Bagas paham, jadi namanya adalah Alice. Lalu, kenapa bisa dia memasang mark pada wanita itu dan mengaktifkan sistem?
”Ah, baiklah. Hai, senang berjumpa denganmu, Bagas. Jika kita berjodoh, kita pasti bertemu lagi.”
Wanita itu pergi, bersama tiga orang yang mendatanginya. Mereka terlihat sangat profesional. Namun, mata Bagas tak bisa lepas dari salah satu wanita yang memiliki tato di leher belakangnya. Mereka adalah..., pembunuh!
Lambang bulan sabit, dengan salah satu ujung lancip bulannya adalah senapan. Mereka adalah, para pembunuh di rumah pembunuh Night Ghost. Jadi itu sebabnya, Bagas bisa memasang mark dan membuatnya bisa lebih dekat dengan misinya.
Ini semakin menarik. Mereka tentu akan segera berkumpul untuk membicarakan misi gabungan. Langit benar-benar membantunya untuk membalas dendam. Bagas pun menyelinap. Dia bisa memasang mark, tapi mark itu hanya jika sesuai dan searah dengan misi balas dendamnya.
Bagas melihat dengan sorot matanya, para wanita pembunuh itu menghilang di balik keramaian. Night Ghost memang berisi banyak pembunuh wanita, bahkan mereka hanya merekrut para wanita untuk menjadi pembunuh.
[Mark bisa diaktifkan, tapi anda butuh fokus tinggi dan menghindari keramaian]
Mengambil tempat yang sepi. Bagas mencari tempat paling belakang, di toilet. Dia bergegas, dan menutup pintunya.

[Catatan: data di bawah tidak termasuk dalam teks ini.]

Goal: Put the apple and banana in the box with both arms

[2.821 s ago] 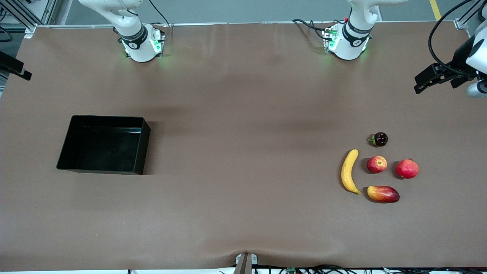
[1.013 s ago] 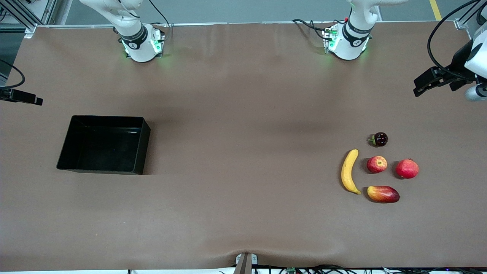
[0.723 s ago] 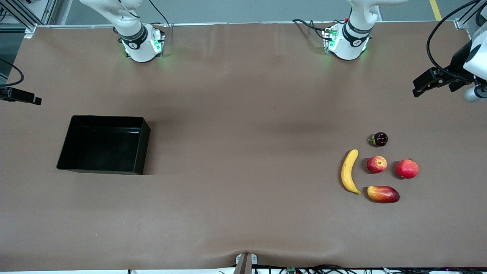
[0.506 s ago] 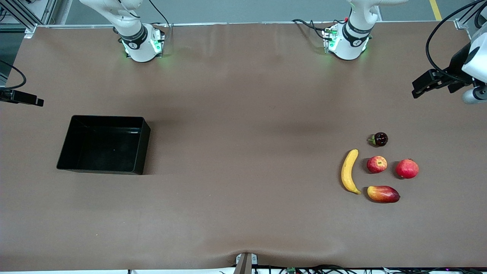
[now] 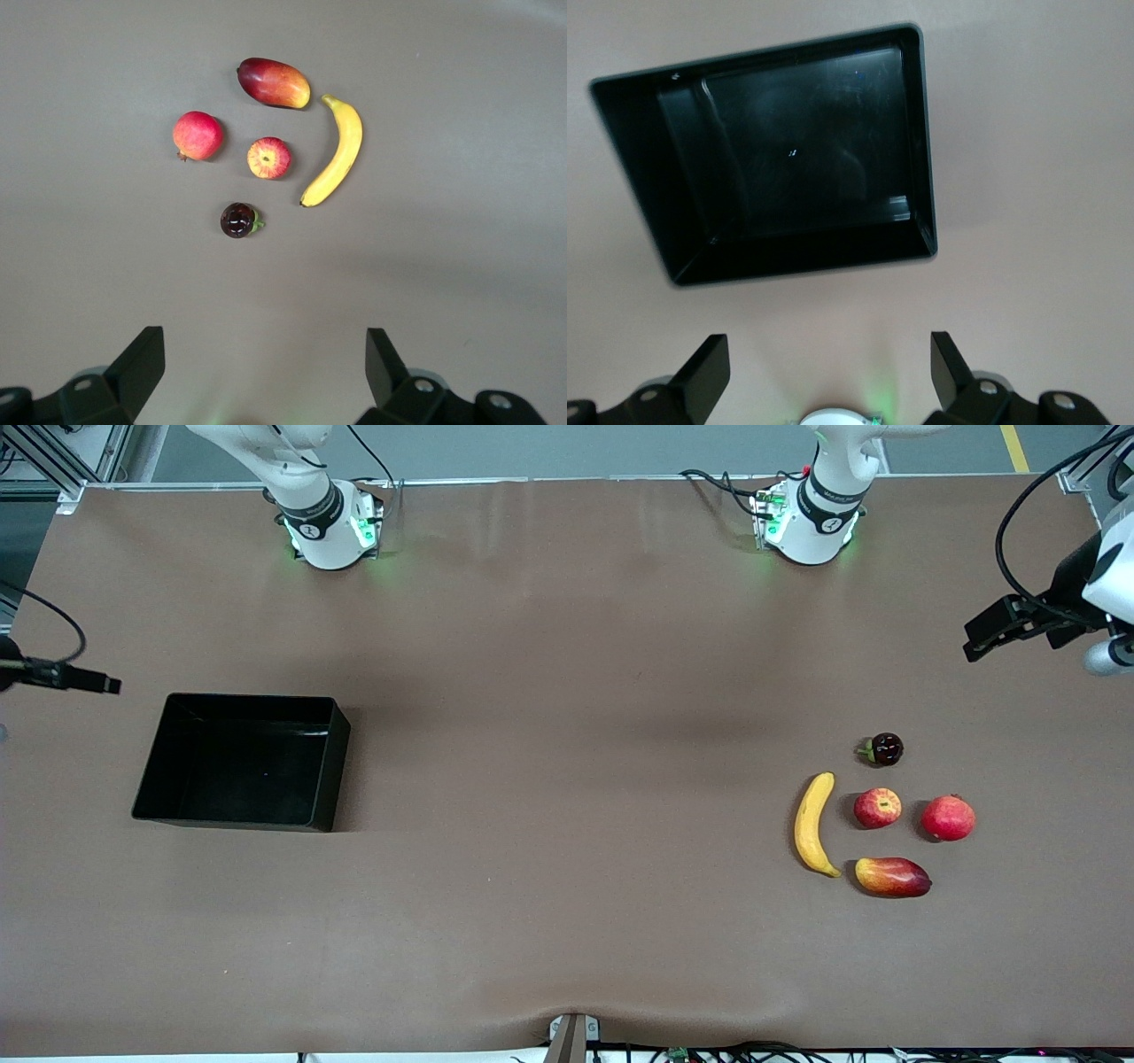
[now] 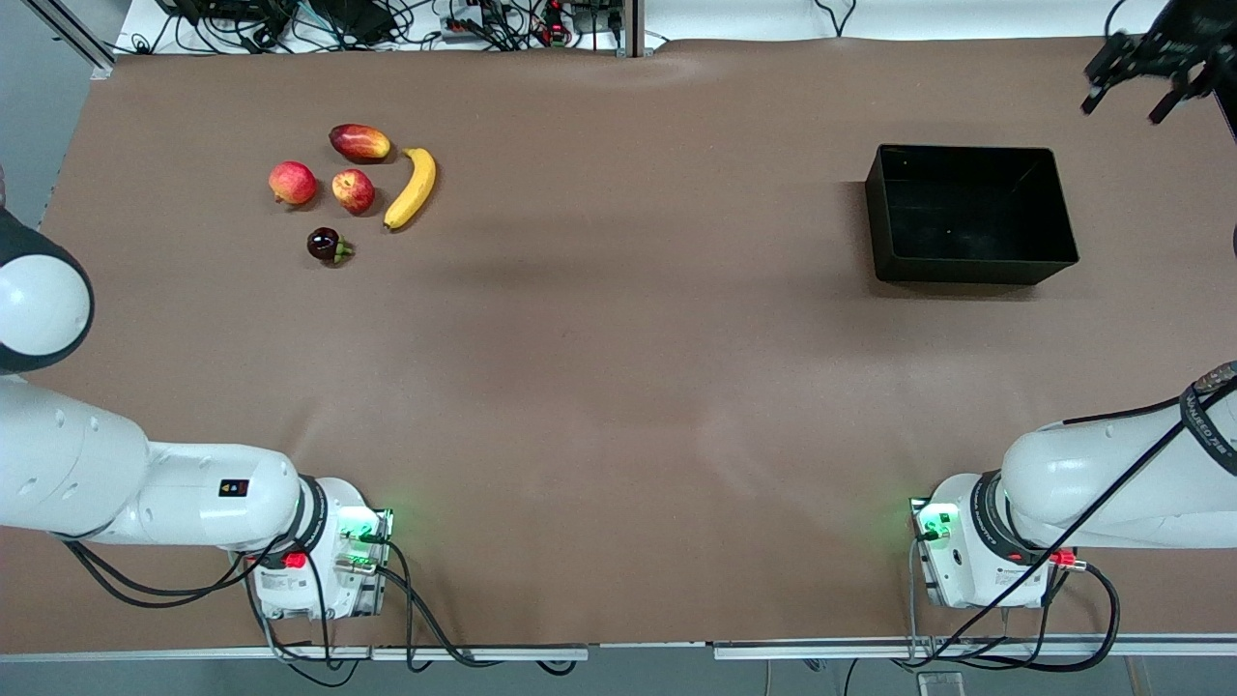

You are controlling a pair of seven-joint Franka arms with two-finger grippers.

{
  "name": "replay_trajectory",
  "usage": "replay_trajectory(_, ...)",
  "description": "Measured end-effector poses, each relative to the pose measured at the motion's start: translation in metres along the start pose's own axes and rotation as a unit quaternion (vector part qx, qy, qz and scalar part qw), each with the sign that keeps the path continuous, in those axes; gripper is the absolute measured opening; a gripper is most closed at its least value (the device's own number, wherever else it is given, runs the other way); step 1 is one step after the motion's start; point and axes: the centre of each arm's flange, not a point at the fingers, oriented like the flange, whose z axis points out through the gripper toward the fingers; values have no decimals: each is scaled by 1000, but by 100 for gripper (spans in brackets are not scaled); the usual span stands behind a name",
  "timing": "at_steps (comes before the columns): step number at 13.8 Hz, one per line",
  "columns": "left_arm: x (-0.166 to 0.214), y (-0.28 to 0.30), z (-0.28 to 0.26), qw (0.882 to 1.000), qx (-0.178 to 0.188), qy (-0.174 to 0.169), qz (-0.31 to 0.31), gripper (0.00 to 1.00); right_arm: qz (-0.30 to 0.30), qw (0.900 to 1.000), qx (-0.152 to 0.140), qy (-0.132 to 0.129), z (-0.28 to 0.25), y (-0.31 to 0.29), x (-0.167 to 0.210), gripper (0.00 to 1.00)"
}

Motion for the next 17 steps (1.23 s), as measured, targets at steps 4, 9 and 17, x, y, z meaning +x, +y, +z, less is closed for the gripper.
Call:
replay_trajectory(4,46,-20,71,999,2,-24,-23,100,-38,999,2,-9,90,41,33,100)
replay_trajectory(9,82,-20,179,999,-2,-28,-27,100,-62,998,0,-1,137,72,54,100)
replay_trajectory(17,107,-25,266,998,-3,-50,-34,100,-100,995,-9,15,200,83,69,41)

[Target Mark telah siap, anda bisa mengambil alih jiwanya untuk waktu terbatas. Waktu terbatas sesuai dengan kemampuan anda mengendalikan jiwa yang ditandai]
Bagas sudah masuk ke dalam toilet, dia duduk di sana.
[Magic Exchange aktifkan, Mark diaktifkan]
Wooosshh!
Bagas membuka matanya, dan dia melihat semua orang sedang berkumpul dan mengitari sebuah meja. Semuanya sedang menunggu, sepertinya ada seseorang yang belum datang.
Bagas melihat ke samping kanan dan kiri, empat wanita di sekitarnya. Dia tengah duduk, dan Bagas benar-benar mengambil jiwa wanita yang baru ditandai mark. Dia adalah Alicia, jadi Bagas kini memasuki tubuh Alice.
Bagas mencoba tenang, dia tak boleh mencurigakan. Dan, dia adalah assassin hebat, dia sudah terbiasa dengan apapun.
Seseorang wanita memakai tablet masuk ke ruangan itu, semua orang melihatnya.
”Terimakasih sudah menunggu, Tuan kami telah datang.”
Kata wanita itu, dan seseorang datang masuk dengan dua pengawal kekar. Mata Bagas melalui tubuh Alice tak percaya dengan siapa yang datang.
Tidak mungkin!
Lelaki itu adalah ...., orang berpengaruh di negara ini. Jadi, apa misi gabungannya?